Screengrab: Marvelous Marvin

Ttv-watching-old

 

Richard Lutz and those flims you just gotta see on the box this week

Some movie-names (real or fictional) leap off the page or, in this case, the screen: Marilyn, 007, Clint,  Hitchcock.

Well, how about Walker?

Who?

Walker has no first name and little backstory but as soon as you see that iconic photo of Lee Marvin with a 44 Magnum  looking down at an unknown person with that steel eyed look, you know who Walker is.

He’s the violent con just out of prison looking for the $93,000 that the mob owes him. He’s the heavy duty hardman psycho hero of Point Blank ((Fri; BB2, 12.10 AM…ok, ten after midnight)..

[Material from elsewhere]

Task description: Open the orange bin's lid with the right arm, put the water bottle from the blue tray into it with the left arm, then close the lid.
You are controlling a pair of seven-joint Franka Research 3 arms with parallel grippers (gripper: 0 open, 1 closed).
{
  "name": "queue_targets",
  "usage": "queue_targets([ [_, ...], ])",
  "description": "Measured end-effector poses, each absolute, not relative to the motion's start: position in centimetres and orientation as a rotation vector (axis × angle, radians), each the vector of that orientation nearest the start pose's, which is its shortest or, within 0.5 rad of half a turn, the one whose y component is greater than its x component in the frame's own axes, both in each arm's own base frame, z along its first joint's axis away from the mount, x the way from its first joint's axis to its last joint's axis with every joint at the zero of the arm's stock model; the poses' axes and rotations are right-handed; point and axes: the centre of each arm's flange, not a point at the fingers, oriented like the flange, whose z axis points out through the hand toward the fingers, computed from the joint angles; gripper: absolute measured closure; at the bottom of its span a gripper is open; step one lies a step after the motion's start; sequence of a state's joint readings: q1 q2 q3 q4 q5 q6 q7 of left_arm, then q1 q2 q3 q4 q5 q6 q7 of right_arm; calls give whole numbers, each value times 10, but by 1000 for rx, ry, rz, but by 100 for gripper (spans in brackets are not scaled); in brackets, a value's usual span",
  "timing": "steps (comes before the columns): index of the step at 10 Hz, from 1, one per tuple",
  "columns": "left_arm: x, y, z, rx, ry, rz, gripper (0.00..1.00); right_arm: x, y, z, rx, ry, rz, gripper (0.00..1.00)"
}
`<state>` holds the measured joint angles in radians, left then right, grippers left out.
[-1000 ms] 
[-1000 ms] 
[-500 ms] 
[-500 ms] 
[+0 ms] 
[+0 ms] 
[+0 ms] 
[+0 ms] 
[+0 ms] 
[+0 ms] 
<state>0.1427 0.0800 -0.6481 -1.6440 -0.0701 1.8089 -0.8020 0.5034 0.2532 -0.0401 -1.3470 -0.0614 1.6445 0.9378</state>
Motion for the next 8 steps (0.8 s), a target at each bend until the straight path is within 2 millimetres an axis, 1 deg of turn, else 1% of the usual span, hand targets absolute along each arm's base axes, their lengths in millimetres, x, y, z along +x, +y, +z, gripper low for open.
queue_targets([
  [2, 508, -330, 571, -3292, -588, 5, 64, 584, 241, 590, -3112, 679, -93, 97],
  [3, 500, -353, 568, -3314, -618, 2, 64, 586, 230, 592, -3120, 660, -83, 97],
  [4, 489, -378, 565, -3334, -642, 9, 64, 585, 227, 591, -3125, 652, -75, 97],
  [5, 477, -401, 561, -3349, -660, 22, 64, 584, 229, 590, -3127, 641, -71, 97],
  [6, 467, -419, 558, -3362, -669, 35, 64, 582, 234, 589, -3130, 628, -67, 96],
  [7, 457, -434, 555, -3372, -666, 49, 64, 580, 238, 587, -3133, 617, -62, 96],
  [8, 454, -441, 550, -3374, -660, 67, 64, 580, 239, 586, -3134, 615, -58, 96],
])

The film was directed by Brit John Boorman, who earned his chops at the Beeb. it was made in 1967, partially shot in San Francisco though there is no inkling of flower power here. Marvin’s Walker just wants his money and can’t understand that during his time banged up, life and crime had changed.  It had gone legit. There was no cash around. Mob boss Brewster (played by equally tough guy Carol O’Connor) explains it is tied up in investments. Walker and his 44  just don’t get it.

He’s a crime dinosaur.

The film has a solid cast- faces you’ll recognise. Angie Dickinson, John Vernon (he actually cried in the filming when Marvin hit him too hard) and Keenan Wynn.

And Boorman uses an edgy non linear tone to the film that includes flashbacks, dream sequences and jarring edits that must have infleunced Tarentino, Soderbergh and  host of young directors gettng behind the camera in the 80’s and 90’s.

Others simply followed the movie. There’s a 2010 French film also called Point Blank and John Cusack was in a movie called  Grosse Pointe Blank which is watchable but a mere suped-up modern black comedy. Interestingly, Mel Gibson stars in another copy called Payback  which is also on this week (Tues; ITV4, 22.00). It’s well, Mel Gibson. It ain’t Lee Marvin

Film historian David Thomson (a critic among the best) calls Lee Marvin’s Point Blank ‘a masterpiece.’ and adds: ‘this is not just a cool violent film, but a wistful dream..’

Well, I don’t know about …errr..wistful. But it sure is cool.